Rescatemos lo positivo del thread y es el de haber recorrido mediante las fotos,esas calles deliciosas... es cierto que serìa maravilloso que todo estè bien puestecito,pintadito..que la seguridad sea extrema y que no haya gente de mal vivir ni pobreza... pero serìa una imagen demasiado "artificial" para nuestro varias veces centenario Centro de Lima... definitivamente el pasear por el centro de Lima es màs emocionante y grato que el pasear por calles "tan perfectas" como las hay en los centros de Canberra,Ottawa,Dubai ò Estocolmo... me quedo toda la vida con el paseito dominical por el Centro de Lima (incluido de paso,los Barrios Altos,el Rìmac y Breña)...


----------



## El Bajopontino (Feb 17, 2005)

Pero casualmente las zonas posteadas aquí están siendo recuperadas, al menos la calle contumazá.


----------



## El Bajopontino (Feb 17, 2005)

Bueno aquí posteo algunas fotos más de zonas que necesitan recuperación, aquí van.

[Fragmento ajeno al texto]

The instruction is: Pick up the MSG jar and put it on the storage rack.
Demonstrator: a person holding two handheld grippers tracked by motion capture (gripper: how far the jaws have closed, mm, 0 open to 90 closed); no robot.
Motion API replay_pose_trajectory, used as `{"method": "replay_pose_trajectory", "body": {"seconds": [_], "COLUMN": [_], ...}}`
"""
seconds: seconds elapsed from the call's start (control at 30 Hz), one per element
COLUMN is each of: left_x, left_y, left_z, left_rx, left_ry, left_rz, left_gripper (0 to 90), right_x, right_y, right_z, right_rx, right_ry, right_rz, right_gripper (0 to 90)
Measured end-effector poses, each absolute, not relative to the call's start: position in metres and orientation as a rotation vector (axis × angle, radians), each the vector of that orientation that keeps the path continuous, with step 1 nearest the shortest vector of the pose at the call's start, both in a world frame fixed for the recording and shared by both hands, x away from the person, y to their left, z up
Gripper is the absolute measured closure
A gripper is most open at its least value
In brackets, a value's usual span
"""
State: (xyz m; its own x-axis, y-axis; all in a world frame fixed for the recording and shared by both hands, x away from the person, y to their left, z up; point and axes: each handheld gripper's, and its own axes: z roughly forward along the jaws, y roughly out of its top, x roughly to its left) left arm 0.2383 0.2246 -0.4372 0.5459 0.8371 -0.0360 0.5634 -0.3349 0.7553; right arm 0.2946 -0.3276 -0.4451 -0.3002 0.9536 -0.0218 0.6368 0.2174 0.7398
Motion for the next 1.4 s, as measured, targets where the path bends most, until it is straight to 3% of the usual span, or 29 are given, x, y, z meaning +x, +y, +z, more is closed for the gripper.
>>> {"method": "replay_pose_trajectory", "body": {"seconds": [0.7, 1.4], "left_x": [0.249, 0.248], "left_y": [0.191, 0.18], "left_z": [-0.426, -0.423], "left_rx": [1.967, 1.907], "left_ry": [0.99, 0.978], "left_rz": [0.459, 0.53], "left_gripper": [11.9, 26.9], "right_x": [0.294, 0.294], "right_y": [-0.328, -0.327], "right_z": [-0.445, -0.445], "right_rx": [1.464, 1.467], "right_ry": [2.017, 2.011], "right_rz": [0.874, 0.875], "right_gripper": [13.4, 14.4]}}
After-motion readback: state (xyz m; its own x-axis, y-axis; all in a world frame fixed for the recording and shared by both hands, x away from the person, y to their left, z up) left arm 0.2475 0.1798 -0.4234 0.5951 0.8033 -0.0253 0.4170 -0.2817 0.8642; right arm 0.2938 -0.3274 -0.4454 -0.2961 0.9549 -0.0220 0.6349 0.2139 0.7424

La zona de la iglesia de San Marcelo está un poco descuidada, le falta pintura sobre todo.





































La parte izquierda de esta casona en la plazoleta chabuca granda se ha venido abajo.

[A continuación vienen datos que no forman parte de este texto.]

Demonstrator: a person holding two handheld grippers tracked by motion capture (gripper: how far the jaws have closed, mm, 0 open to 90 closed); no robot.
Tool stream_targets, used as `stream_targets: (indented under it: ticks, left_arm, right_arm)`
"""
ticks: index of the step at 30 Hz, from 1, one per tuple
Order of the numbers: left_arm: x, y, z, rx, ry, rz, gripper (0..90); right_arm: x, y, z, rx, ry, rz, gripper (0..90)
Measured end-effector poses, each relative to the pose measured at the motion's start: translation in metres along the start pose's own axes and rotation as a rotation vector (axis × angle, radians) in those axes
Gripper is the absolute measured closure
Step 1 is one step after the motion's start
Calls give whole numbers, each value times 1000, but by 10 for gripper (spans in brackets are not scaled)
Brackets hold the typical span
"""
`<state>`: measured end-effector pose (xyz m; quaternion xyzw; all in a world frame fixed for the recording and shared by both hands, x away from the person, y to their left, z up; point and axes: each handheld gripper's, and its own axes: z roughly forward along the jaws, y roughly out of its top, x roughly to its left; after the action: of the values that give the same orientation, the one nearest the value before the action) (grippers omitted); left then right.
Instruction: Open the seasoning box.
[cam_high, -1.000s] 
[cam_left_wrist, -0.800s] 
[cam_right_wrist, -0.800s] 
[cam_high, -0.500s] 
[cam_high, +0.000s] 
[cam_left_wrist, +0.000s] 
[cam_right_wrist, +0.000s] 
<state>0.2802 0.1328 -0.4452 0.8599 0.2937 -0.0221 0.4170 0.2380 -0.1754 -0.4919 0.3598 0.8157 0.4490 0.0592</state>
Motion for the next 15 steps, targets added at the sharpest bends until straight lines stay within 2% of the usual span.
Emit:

Esquina de Emancipación con Caylloma.










Cruce de Caylloma con Ica antes de llegar al teatro municipal.


----------



## El Bajopontino (Feb 17, 2005)

Esta esquina de la colmena con caylloma´.

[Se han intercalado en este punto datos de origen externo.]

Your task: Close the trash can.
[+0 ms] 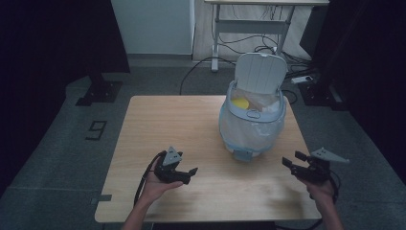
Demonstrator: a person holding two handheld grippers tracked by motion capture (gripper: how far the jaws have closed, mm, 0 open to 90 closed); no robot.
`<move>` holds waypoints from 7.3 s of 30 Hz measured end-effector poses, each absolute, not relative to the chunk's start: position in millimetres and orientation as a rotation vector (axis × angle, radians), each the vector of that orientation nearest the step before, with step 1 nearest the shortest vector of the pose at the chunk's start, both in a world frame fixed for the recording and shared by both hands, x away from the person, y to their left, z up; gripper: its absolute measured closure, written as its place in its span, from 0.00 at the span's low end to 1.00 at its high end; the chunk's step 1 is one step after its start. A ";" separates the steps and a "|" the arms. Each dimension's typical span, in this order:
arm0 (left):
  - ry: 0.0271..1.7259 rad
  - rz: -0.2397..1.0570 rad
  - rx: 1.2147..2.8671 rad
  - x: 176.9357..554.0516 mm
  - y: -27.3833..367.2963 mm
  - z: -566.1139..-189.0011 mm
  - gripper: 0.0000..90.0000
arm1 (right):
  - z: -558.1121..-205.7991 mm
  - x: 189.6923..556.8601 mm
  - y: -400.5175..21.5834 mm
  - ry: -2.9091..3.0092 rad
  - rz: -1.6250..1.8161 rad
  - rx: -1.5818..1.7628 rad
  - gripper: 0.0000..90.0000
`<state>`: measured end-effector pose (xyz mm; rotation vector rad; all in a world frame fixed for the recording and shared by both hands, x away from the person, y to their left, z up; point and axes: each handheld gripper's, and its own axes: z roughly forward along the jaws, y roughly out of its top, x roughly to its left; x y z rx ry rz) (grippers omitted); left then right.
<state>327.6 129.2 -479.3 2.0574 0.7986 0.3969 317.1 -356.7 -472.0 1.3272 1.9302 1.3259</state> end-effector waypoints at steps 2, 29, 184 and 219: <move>0.798 0.391 2.060 327.2 128.6 -480.4 0.17 | -455.9 320.3 -359.7 1.903 1.367 1.313 0.33; 0.825 0.361 2.053 328.1 133.0 -487.5 0.17 | -333.2 403.6 -343.9 1.888 1.449 1.203 0.27; 0.894 0.307 2.028 330.9 150.7 -492.7 0.18 | -350.7 336.5 -293.0 1.949 1.395 0.988 0.20; 0.920 0.315 2.048 333.4 153.3 -499.9 0.18 | -513.1 300.0 -318.6 2.068 1.269 1.264 0.19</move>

Esquina de Zepita con Peñaloza.


----------



## Imanol (Dec 26, 2005)

Esto es una muestra de que aun hay mucho por hacer, yo creo que se hara y se avanzara. muestra de ello es el jiron Quilca que tendra nueva cara, ademas esta en proyecto la remodelacion del jiron Ica.


----------



## J Block (Feb 16, 2004)

Imanolsoliman said:


> Esto es una muestra de que aun hay mucho por hacer, yo creo que se hara y se avanzara. muestra de ello es el jiron Quilca que tendra nueva cara, ademas esta en proyecto la remodelacion del jiron Ica.


UFF...la recuperación del centro está recontra VERRRDE....van a pasar muchos años para que el centro luzca recuperado. Lo que se hizo durante la época de Andrade no se ha cuidado, miren nomás la avenida Emancipación, los faroles rotos, los edificios sucios. Lo mismo con la alameda Chabuca Granda...la visité hace unas semanas, es un asco total. Veredas convertidas en letrinas, basura, paredes pintadas y gente piojosa. Un caos total.


----------



## Imanol (Dec 26, 2005)

^^
Hay veces que eres optimista, otras que eres pesimista XD


----------



## J Block (Feb 16, 2004)

Imanolsoliman said:


> ^^
> Hay veces que eres optimista, otras que eres pesimista XD


Siempre trato de ser realista.


----------



## Dodiperu (Nov 20, 2005)

*Casi 40 años que èste edificio "está en construcción"*









Increíble que éste edificio de la derecha de la foto,en la esquina de Emancipación con la avenida Tacna... siga sin haberse terminado !!!!... 
Antes de 1970 ya estaba asì !!!!... Lo último que recuerdo,que poco antes de venirme al Paraguay,una pareja de novios,ya con apenas pocos dìas para casarse,fueron a èste edificio,porque..no sè a què "intelibruto" se le ocurriò instalar una mueblerìa en ...un piso alto !!!!... si,asì como lo leen... el hecho es que el novio quiso abrir una puerta,pensando que habìa otra sala de exhibiciòn de muebles y habìa.... un hueco hasta...el sòtano... perdiò el equilibrio y cayò.... dejando "viuda" a la novia antes de casarse..... la noticia tuvo mucha resonancia por lo tràgico y al mismo tiempo absurdo del hecho..


----------



## El Bajopontino (Feb 17, 2005)

Oye esa anécdota del edificio, bueno por momentos me dio risa, pero si que fue una tragedia, no la sabía, bueno ese edificio yo también lo he visto allí desde que tengo uso de razón, creo que tiene un problema con las cimentaciones, aunque eso dicen de todos los edificios que están en ese estado.


----------



## delmaule (Jan 25, 2006)

estan super buenas las fotos, las construcciones antiguas estan bonitas, perole hace falta una buena conservacion y cuidado


----------